Laundrette by Liz Lochhead
We sit nebulous in steam
It calms the air and makes the windows stream
rippling the hinterland's big houses to a blur
of bedsits - not a patch on what they were before.
We stuff the tub, jam money in the slot
sit back on the rickle chairs not
reading. The paperbacks in n our pockets curl.
Our eyes are riverted. Our own colours whirl.
We pour in smithereens of soap. The machines sobs
through its cycle. The rhythm throbs
and changes. Suds drool and slobber in the churn.
Our duds don't know which way to turn.
The dark shoves one man in,
lugging a bundle like a wandering Jew. Linen
washed in public here.
We let out of the bag who we are.
This young wife has a fine stack of sheets, each pair
present. She admires their clean cut air
of colour schemes and being chosen. Are the dyes fast?
This christening lather will be the first test.
This woman is deadpan before the rinse and sluice
of the family in a bagwash. Let them stew in their juice
to a final fankle, twisted, wrung out into rope,
hard to unravel. She sees a kaleidoscope
For her to narrow her eyes and blow smoke at, his overalls
and pants ballooning, tangling with her smalls
and the teeshirts skinned from her wriggling son.
She has a weather eye for what might shrink or run.
This dour man does for himself. Before him,
half lost, his small possessions swim.
Cast off, random
they nose and nudge the porthole glass like flotsam
I've found this poem very striking in relation to the research I have been doing in community and collective care and its relationship to self care. This poem is a stark reality for a lot of spaces that should be hubs of community but have fallen in to disrepair and have low morale. It describes the opposite of the kind of laundrette spaces I've been thinking about that could be possible but it also highlights a lot of the conversations I have been having with older south asian women about the individualism of "community' and the hopelessness - especially in times of lockdown.
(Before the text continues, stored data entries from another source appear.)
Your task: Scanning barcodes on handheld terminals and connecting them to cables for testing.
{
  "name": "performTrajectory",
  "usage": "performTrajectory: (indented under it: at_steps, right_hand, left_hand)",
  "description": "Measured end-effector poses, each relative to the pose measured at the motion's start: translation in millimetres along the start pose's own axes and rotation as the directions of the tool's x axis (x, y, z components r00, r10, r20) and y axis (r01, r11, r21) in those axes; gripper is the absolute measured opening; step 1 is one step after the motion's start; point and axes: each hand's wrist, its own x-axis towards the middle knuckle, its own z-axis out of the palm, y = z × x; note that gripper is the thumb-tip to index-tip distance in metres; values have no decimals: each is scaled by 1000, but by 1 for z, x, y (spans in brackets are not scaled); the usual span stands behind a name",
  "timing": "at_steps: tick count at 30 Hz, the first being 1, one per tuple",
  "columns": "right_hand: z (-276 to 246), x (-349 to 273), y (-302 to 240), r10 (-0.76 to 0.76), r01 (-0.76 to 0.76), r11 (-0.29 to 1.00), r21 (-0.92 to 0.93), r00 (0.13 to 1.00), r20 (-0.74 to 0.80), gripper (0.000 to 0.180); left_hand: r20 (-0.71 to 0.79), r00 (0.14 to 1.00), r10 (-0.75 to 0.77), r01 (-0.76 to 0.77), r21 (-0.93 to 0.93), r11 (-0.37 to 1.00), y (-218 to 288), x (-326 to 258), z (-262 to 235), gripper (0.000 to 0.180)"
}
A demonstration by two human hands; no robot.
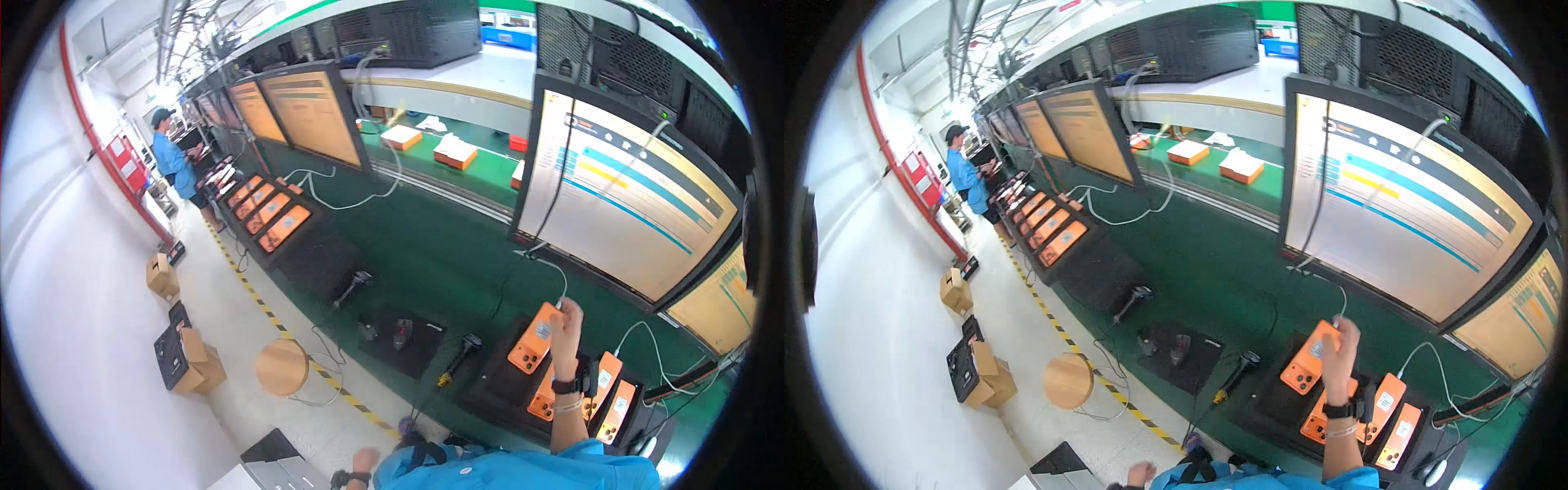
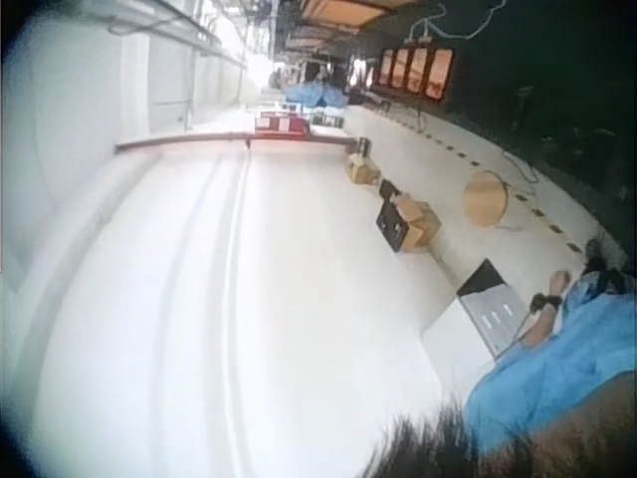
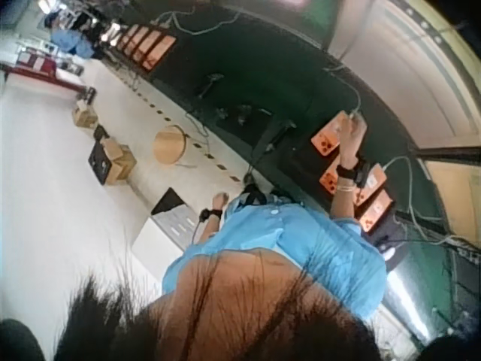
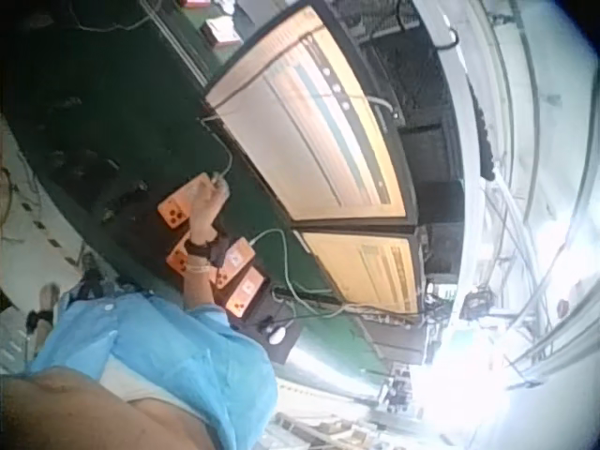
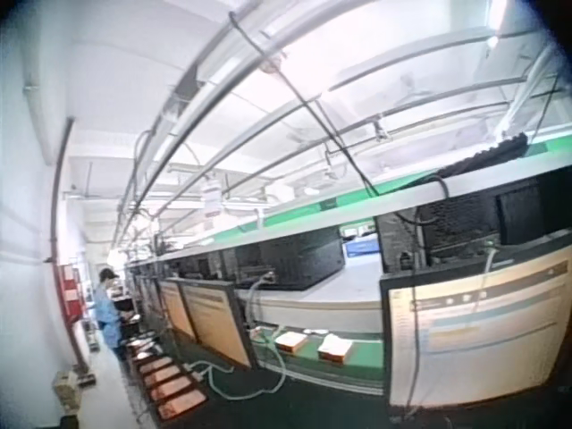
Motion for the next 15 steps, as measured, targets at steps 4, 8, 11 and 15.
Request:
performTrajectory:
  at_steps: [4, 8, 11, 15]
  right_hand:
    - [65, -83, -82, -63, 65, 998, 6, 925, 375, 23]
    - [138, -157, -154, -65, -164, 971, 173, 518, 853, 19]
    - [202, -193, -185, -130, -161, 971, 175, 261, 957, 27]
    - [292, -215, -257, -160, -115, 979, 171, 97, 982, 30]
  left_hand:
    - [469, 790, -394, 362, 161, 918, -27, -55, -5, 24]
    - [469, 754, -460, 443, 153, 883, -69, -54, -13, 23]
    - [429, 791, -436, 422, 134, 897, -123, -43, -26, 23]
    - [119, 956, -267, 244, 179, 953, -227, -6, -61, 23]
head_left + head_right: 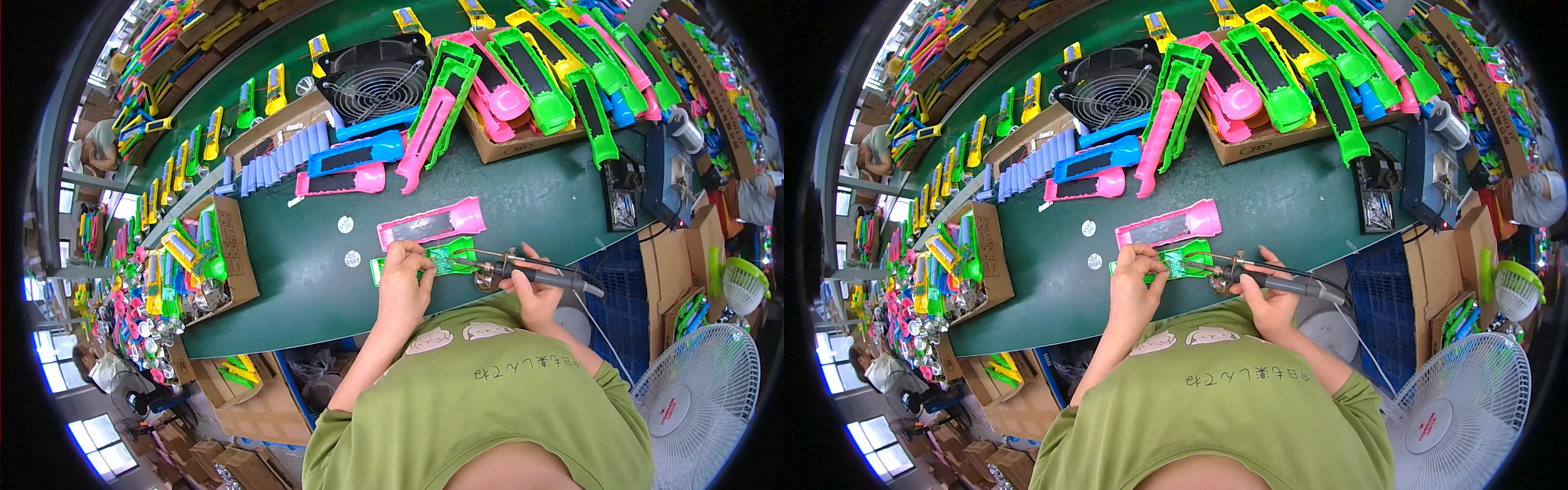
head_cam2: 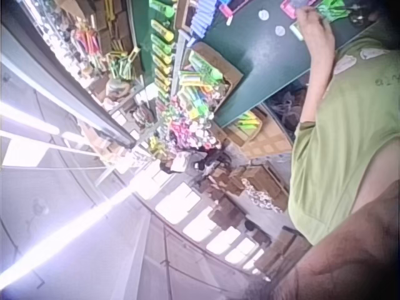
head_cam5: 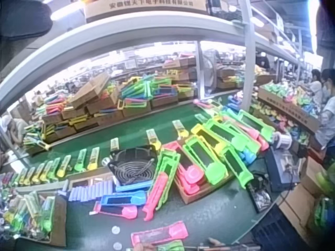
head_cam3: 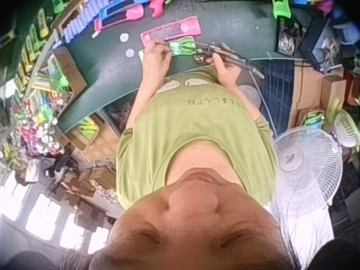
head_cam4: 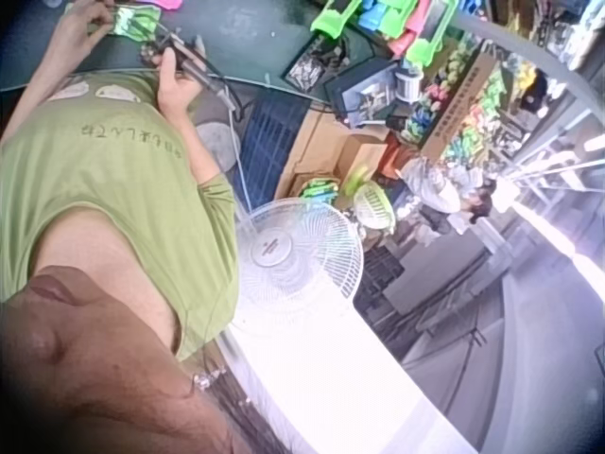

A gloomy poem that takes place in a cold Glaswegian laundrette. No sense of community, just a sad individualism. Each person in the laundrette seems to be in their own world where things just dont change. The poem talks about a place that has fallen into disrepair and isolation and hints towards gentrification and city that was once more vibrant and full of life. The people, the laundrette and the machines all seem very hopeless.